[PROBLEM TO WORK ON] Go to the line that contains "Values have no", then write out that line and all that follow to the end of the listing, exactly and without pictures.

[STORED DATA]
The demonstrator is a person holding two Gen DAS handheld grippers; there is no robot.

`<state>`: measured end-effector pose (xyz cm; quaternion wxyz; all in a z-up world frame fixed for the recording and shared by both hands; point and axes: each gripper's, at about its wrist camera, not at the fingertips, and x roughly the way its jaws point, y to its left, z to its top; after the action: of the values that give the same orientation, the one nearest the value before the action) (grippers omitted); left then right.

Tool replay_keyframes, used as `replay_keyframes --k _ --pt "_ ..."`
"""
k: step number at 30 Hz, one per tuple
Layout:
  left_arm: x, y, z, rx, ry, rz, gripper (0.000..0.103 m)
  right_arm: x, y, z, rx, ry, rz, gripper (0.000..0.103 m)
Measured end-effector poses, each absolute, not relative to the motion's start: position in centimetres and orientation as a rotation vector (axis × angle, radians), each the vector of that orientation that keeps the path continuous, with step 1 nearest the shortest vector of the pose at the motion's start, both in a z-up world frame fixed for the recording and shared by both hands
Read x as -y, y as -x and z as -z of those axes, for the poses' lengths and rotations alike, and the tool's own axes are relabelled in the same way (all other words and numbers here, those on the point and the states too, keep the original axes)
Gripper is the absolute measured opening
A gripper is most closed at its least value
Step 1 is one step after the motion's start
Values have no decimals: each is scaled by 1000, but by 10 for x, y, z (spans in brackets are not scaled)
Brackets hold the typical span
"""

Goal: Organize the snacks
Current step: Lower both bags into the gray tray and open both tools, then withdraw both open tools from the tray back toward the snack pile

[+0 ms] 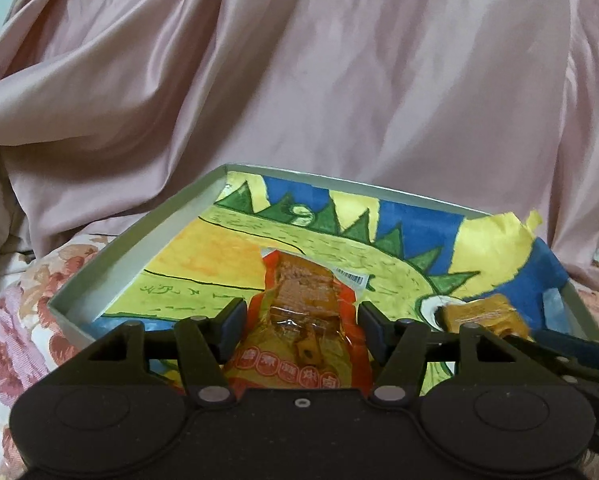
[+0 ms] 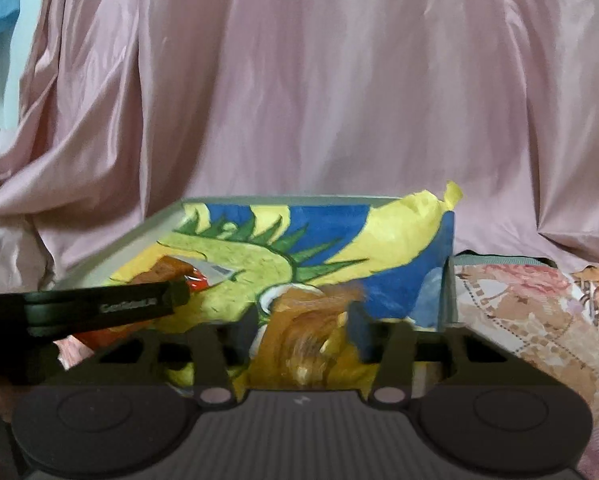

[RESPONSE AREA]
Values have no decimals: each is scaled by 1000, but by 10 for x, y, z (spans in brackets are not scaled)
Brackets hold the typical span
"""

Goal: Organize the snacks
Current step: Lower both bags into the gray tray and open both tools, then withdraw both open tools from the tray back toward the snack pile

[+0 ms] 
[+0 ms] 

Nothing else is part of this exercise.